Вы познакомились в Джиганске в начале марта, то есть в то самое время, когда тут и впрямь не обойтись без резиновых сапог. Грязь, лужи... Фруктовые деревья голо чернеют за ржавыми оградами, поджимают мокрые хвосты собаки, а хмурые люди в одинаковых плащах бесшумно снуют туда-сюда. И все почему-то лузгают семечки...
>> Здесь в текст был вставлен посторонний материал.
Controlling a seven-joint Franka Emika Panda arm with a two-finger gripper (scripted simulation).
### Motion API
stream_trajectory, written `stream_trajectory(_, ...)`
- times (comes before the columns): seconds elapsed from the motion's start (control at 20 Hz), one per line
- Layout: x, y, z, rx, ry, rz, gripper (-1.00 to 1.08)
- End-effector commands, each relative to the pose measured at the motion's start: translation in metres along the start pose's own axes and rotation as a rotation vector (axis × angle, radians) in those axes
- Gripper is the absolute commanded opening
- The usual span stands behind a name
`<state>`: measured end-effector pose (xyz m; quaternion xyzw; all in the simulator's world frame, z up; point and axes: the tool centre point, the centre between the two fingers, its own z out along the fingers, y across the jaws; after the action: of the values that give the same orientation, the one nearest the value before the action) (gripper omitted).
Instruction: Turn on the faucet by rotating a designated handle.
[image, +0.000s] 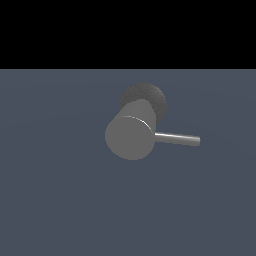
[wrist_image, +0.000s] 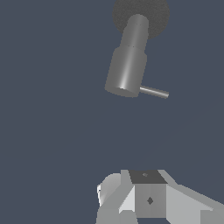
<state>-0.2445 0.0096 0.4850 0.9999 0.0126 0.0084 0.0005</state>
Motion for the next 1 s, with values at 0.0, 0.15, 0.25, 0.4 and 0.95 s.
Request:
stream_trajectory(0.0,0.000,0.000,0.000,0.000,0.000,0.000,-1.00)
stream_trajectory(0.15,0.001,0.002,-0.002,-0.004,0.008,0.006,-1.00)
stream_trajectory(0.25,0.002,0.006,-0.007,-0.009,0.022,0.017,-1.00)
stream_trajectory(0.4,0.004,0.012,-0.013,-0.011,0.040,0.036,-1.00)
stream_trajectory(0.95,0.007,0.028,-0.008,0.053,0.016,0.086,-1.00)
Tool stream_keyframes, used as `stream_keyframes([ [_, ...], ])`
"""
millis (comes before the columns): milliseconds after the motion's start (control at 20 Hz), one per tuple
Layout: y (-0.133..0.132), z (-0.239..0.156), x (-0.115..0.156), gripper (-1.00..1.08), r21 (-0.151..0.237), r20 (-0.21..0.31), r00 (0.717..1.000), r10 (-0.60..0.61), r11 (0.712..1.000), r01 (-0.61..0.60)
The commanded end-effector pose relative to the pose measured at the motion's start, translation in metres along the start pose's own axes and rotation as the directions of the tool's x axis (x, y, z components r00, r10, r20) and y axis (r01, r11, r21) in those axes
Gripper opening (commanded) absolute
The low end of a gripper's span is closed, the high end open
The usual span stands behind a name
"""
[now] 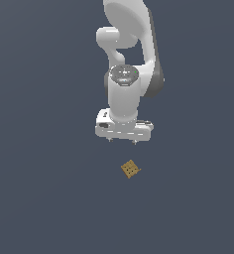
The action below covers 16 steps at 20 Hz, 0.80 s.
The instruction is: Pick up the object and move it to a goal position.
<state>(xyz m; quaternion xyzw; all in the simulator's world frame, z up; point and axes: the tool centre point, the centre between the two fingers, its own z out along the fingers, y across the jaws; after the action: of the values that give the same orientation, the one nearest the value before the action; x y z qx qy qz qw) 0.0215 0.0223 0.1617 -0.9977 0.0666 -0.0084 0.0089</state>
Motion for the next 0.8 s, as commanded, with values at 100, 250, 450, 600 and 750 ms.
stream_keyframes([
  [100, -0.006, 0.012, 0.008, 1.0, 0.001, 0.004, 0.994, 0.106, 0.994, -0.106],
  [250, -0.01, 0.02, 0.013, 1.0, 0.0, 0.006, 0.983, 0.183, 0.983, -0.183],
  [450, -0.016, 0.032, 0.02, 1.0, -0.002, 0.008, 0.959, 0.283, 0.959, -0.283],
  [600, -0.02, 0.041, 0.025, 1.0, -0.004, 0.01, 0.935, 0.356, 0.935, -0.356],
  [750, -0.025, 0.051, 0.029, 1.0, -0.007, 0.01, 0.905, 0.426, 0.905, -0.426],
])
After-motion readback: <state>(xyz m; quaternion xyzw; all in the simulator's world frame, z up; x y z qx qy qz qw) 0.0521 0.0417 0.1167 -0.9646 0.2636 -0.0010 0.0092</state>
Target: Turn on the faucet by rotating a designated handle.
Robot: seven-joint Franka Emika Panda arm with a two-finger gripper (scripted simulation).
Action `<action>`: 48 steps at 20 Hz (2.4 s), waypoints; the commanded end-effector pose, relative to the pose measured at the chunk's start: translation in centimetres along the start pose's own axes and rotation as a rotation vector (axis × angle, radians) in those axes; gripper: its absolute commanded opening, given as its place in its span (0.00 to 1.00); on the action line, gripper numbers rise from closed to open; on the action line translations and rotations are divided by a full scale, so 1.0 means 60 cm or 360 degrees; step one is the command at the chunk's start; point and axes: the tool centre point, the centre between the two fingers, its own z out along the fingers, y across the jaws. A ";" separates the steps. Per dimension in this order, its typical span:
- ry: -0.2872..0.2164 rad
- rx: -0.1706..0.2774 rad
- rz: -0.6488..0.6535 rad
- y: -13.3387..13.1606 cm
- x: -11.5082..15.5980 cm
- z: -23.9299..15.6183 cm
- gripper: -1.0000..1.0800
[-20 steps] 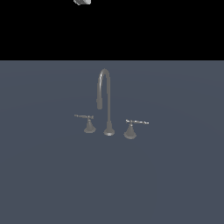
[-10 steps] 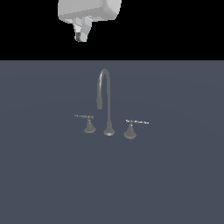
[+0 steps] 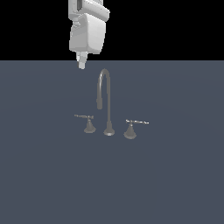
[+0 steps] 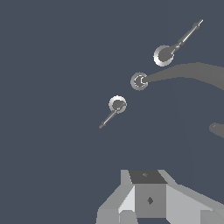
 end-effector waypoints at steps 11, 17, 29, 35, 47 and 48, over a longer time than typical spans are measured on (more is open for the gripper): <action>0.0104 -0.0007 0.0559 -0.066 0.041 0.155 0.00; 0.0187 0.0005 0.0813 -0.086 0.062 0.230 0.00; 0.0323 0.0053 0.1126 -0.103 0.090 0.325 0.00; 0.0346 0.0064 0.1172 -0.104 0.094 0.340 0.00; 0.0346 0.0063 0.1172 -0.087 0.054 0.348 0.00; 0.0346 0.0064 0.1173 -0.084 0.048 0.349 0.00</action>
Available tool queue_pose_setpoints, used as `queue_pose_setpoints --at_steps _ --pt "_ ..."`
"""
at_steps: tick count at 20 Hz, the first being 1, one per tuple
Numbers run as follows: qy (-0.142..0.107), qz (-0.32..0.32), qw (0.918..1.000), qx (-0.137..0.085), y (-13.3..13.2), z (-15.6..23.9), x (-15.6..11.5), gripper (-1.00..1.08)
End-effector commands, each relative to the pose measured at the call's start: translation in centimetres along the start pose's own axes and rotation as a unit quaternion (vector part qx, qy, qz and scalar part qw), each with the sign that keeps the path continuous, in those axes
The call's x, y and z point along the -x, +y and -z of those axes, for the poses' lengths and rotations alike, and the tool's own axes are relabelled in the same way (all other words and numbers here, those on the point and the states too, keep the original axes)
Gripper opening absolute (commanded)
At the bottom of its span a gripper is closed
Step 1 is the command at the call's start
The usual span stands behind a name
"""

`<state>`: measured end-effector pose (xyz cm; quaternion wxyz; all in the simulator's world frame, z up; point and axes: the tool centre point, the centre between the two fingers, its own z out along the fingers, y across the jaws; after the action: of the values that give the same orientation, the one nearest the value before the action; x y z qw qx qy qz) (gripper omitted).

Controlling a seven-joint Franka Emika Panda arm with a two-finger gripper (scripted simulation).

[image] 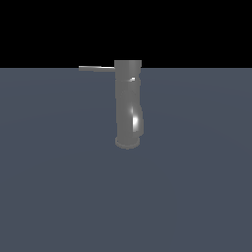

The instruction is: Turn on the faucet by rotating a designated handle.

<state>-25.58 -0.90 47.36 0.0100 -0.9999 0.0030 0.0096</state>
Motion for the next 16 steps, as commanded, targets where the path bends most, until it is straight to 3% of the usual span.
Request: queue_pose_setpoints --at_steps 1,10,16 --pt "0.000 0.000 1.0000 0.000 0.0 0.0 0.0 -1.00" --pt "0.002 -0.011 0.9999 0.005 1.9 0.2 0.5 -1.00" --pt "0.002 -0.014 0.9999 0.004 1.9 0.2 0.3 -1.00"
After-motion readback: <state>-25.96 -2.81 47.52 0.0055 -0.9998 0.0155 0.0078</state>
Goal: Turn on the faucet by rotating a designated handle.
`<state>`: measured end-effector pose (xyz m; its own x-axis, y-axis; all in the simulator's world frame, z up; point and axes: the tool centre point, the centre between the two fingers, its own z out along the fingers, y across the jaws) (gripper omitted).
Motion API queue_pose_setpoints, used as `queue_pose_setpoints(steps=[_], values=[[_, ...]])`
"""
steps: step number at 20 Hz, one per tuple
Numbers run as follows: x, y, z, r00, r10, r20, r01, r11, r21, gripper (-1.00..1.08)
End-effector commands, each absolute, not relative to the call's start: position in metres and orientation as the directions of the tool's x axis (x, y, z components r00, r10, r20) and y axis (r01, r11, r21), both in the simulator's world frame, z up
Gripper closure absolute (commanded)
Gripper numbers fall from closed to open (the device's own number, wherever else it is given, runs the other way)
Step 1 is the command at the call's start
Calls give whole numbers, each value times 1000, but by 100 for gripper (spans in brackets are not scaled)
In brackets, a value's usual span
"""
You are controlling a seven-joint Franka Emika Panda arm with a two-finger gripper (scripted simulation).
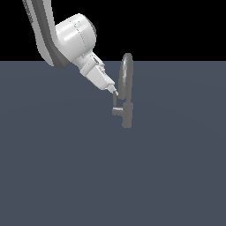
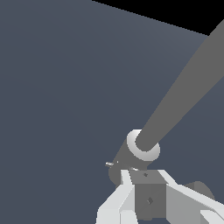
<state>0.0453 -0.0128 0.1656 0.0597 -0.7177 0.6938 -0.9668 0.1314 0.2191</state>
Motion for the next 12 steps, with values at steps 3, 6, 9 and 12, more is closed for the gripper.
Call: queue_pose_setpoints(steps=[3,6,9,12], values=[[31,-8,167,-1,-707,707,-967,180,178,108],[25,-6,169,-1,-707,707,-967,180,178,108],[25,-10,169,-10,-706,708,-969,183,169,108],[16,-7,165,-8,-706,708,-968,182,171,108]])
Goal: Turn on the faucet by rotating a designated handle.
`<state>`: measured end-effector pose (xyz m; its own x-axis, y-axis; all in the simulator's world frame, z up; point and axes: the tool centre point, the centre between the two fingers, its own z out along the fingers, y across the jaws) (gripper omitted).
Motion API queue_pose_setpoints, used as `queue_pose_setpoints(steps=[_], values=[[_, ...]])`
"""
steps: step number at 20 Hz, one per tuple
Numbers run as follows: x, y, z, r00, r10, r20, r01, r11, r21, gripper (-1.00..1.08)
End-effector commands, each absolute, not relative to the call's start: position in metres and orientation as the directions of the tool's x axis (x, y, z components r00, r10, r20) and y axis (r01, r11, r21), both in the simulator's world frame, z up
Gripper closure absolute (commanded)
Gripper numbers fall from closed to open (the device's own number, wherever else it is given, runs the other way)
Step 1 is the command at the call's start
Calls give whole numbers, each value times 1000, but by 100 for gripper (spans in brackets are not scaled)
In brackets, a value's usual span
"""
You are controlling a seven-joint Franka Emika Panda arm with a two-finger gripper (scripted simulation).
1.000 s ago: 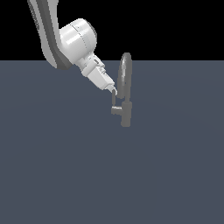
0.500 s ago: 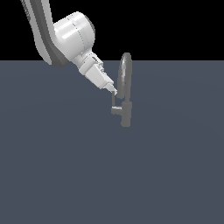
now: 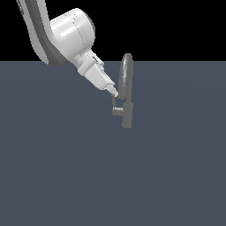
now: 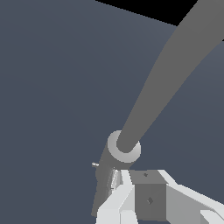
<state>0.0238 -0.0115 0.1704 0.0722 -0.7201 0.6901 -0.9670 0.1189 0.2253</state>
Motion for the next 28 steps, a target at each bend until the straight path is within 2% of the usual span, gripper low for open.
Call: queue_pose_setpoints(steps=[1,11,13,27,28], values=[[13,-6,163,-8,-706,708,-968,182,171,108],[-20,5,149,-2,-707,707,-968,180,177,108],[-11,-4,156,38,-716,697,-968,146,203,108],[-43,11,101,-1,-707,707,-967,179,178,108],[-29,0,121,85,-727,681,-967,104,233,108]])
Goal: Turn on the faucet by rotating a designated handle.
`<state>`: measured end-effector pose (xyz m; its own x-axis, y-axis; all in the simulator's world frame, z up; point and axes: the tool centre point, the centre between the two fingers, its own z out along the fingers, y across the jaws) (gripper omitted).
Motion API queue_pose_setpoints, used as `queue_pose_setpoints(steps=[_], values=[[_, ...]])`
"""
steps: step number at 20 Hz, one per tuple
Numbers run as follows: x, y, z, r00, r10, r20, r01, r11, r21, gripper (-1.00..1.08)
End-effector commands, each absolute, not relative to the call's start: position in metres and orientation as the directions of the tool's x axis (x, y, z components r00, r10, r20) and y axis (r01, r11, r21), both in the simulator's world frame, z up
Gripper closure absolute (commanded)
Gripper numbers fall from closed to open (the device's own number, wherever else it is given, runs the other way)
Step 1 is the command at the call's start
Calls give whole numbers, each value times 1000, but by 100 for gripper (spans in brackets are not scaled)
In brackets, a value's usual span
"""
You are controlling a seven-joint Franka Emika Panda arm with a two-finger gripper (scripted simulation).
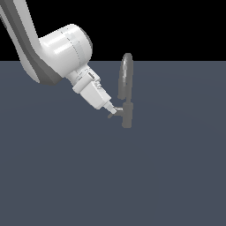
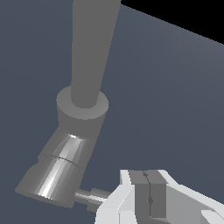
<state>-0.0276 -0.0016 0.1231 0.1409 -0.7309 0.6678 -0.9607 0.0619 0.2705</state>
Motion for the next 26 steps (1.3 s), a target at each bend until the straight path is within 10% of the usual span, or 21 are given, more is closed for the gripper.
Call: queue_pose_setpoints(steps=[1,26], values=[[-29,0,117,80,-726,683,-967,109,229,108],[-2,-3,62,41,-721,692,-970,138,202,108]])
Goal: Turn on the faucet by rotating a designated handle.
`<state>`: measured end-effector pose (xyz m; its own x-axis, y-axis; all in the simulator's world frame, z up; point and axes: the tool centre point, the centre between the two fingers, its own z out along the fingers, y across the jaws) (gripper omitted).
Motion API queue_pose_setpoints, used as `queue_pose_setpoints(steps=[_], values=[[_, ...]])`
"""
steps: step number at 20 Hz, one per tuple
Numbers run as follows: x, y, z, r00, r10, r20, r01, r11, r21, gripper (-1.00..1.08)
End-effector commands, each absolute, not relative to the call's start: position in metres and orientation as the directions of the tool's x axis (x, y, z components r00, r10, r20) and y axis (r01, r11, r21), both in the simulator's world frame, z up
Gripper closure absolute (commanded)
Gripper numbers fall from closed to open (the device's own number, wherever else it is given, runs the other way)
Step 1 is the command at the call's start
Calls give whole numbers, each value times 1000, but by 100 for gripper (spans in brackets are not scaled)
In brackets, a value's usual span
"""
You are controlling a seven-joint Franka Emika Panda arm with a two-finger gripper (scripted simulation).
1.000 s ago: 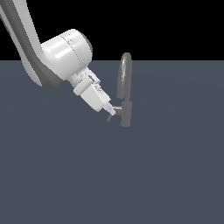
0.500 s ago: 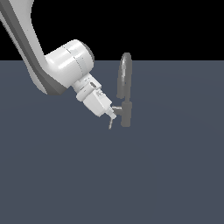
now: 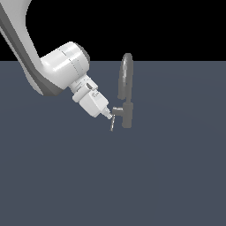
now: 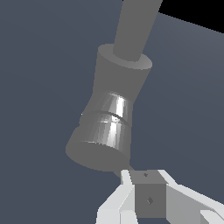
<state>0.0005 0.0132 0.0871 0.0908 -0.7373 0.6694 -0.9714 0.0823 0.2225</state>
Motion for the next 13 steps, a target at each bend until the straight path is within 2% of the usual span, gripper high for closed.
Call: queue_pose_setpoints(steps=[1,13], values=[[0,-3,59,38,-720,693,-970,142,200,108],[13,-3,23,-1,-707,707,-967,180,178,108]])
Ты могла, конечно, проходить практику в любом моем хозяйстве, в том числе и пригородном совхозе "Красный", который, по сути дела, давно уже слился со Светополем, но - как можно! Вмиг узнают ведь, что не просто студентка, а дочь генерального директора... И ты выбрала захудалый Джиганск, которого все твои сокурсники боялись как огня. Лишь две девицы родом оттуда с удовольствием поехали домой да ты - из-за упрямства и чрезмерной гордости (так мы с матерью, не слишком даже удивленные твоей выходкой, расценили это). Вот почему, рассуж-даю я дальше, по душе пришелся тебе юный честолюбец, не снизошедший до унизительной торговли с брюзгливым начальником из-за места работы. А ведь оно ему было ох как небезразлично! ты поняла это сразу, едва увидев его. Какие там резиновые сапоги! Он и по заболоченным джиганским улицам, где даже самосвалы застревали, умудрялся щеголять в выдраенных до блеска модных туфельках. А простроченная курточка на молниях! А красный мохеровый шарф, пышно и небрежно пламенеющий вокруг женственной шеи! А буклистая кепка с огромным козырьком!